◆ **DIRECTIONS FOR THIS TASK**: The full listing should be reproduced exactly as it appears.

◆ **DATA SEGMENT**:

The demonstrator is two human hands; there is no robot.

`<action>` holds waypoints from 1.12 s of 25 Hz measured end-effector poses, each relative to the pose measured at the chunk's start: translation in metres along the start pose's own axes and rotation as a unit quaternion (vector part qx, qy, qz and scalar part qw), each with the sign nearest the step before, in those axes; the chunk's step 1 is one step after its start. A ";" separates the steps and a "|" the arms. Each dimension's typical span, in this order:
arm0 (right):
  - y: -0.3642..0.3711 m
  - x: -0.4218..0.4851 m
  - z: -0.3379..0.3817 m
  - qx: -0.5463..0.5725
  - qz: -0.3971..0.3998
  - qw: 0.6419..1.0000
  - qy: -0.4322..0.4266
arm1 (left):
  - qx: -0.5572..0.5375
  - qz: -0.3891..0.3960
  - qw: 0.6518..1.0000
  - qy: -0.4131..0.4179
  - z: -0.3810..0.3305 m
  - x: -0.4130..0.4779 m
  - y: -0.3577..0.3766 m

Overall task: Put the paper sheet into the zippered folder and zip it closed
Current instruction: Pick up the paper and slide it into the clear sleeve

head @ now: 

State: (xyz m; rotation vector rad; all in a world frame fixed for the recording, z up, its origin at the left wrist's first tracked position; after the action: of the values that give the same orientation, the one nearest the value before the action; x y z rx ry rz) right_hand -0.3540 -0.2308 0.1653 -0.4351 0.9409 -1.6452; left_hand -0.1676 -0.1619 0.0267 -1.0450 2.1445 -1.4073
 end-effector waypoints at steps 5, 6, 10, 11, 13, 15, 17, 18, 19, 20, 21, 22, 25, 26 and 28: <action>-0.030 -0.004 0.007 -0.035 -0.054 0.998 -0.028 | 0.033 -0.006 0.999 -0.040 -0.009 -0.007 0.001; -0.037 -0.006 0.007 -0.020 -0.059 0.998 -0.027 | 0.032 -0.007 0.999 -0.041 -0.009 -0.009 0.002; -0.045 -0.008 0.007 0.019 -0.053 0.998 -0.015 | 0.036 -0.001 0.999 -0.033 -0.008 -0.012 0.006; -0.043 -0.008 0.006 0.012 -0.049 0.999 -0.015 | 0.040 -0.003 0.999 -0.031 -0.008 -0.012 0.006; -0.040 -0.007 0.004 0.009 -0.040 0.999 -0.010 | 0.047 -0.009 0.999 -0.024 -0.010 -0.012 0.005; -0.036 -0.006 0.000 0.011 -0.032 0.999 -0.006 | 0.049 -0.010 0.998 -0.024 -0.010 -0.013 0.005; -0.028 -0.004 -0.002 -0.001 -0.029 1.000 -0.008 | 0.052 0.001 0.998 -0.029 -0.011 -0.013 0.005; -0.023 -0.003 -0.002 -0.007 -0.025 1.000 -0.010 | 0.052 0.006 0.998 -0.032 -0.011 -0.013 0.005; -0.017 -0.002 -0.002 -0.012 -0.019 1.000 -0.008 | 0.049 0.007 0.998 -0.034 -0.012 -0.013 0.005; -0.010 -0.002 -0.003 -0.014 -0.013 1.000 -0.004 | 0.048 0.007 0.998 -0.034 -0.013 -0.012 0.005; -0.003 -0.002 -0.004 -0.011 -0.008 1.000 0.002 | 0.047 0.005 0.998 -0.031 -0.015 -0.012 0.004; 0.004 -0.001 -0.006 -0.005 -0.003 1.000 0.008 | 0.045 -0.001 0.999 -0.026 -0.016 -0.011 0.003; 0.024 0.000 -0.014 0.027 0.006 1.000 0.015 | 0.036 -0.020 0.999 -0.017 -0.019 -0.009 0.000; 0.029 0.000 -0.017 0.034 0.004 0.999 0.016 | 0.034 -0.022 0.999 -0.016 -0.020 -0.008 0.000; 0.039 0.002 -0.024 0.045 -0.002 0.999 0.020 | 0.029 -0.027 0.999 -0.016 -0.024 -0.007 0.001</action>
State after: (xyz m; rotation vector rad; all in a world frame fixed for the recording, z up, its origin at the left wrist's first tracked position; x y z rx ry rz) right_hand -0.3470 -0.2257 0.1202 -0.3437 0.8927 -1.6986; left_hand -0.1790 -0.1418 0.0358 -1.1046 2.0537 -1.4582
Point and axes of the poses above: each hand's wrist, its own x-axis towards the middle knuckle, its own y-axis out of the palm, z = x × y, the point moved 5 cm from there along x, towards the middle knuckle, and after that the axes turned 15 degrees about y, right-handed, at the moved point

◆ **ANSWER SPACE**:
The demonstrator is two human hands; there is no robot.

`<action>` holds waypoints from 1.12 s of 25 Hz measured end-effector poses, each relative to the pose measured at the chunk's start: translation in metres along the start pose's own axes and rotation as a unit quaternion (vector part qx, qy, qz and scalar part qw), each with the sign nearest the step before, in those axes; the chunk's step 1 is one step after its start. A ";" separates the steps and a "|" the arms. Each dimension's typical span, in this order:
arm0 (right):
  - y: -0.3642..0.3711 m
  - x: -0.4218..0.4851 m
  - z: -0.3379..0.3817 m
  - qx: -0.5463..0.5725
  - qz: -0.3971..0.3998
  - qw: 0.6419..1.0000
  - qy: -0.4322..0.4266
arm1 (left):
  - qx: -0.5572..0.5375
  - qz: -0.3891..0.3960
  - qw: 0.6518..1.0000
  - qy: -0.4131..0.4179
  - z: -0.3810..0.3305 m
  - x: -0.4130..0.4779 m
  - y: -0.3577..0.3766 m

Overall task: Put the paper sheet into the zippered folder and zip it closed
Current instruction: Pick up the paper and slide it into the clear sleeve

head @ now: 

State: (xyz m; rotation vector rad; all in a world frame fixed for the recording, z up, its origin at the left wrist's first tracked position; after the action: of the values that give the same orientation, the one nearest the value before the action; x y z rx ry rz) right_hand -0.3540 -0.2308 0.1653 -0.4351 0.9409 -1.6452; left_hand -0.1676 -0.1619 0.0267 -1.0450 2.1445 -1.4073
 end-effector waypoints at steps 5, 6, 10, 11, 13, 15, 17, 18, 19, 20, 21, 22, 25, 26 and 28: <action>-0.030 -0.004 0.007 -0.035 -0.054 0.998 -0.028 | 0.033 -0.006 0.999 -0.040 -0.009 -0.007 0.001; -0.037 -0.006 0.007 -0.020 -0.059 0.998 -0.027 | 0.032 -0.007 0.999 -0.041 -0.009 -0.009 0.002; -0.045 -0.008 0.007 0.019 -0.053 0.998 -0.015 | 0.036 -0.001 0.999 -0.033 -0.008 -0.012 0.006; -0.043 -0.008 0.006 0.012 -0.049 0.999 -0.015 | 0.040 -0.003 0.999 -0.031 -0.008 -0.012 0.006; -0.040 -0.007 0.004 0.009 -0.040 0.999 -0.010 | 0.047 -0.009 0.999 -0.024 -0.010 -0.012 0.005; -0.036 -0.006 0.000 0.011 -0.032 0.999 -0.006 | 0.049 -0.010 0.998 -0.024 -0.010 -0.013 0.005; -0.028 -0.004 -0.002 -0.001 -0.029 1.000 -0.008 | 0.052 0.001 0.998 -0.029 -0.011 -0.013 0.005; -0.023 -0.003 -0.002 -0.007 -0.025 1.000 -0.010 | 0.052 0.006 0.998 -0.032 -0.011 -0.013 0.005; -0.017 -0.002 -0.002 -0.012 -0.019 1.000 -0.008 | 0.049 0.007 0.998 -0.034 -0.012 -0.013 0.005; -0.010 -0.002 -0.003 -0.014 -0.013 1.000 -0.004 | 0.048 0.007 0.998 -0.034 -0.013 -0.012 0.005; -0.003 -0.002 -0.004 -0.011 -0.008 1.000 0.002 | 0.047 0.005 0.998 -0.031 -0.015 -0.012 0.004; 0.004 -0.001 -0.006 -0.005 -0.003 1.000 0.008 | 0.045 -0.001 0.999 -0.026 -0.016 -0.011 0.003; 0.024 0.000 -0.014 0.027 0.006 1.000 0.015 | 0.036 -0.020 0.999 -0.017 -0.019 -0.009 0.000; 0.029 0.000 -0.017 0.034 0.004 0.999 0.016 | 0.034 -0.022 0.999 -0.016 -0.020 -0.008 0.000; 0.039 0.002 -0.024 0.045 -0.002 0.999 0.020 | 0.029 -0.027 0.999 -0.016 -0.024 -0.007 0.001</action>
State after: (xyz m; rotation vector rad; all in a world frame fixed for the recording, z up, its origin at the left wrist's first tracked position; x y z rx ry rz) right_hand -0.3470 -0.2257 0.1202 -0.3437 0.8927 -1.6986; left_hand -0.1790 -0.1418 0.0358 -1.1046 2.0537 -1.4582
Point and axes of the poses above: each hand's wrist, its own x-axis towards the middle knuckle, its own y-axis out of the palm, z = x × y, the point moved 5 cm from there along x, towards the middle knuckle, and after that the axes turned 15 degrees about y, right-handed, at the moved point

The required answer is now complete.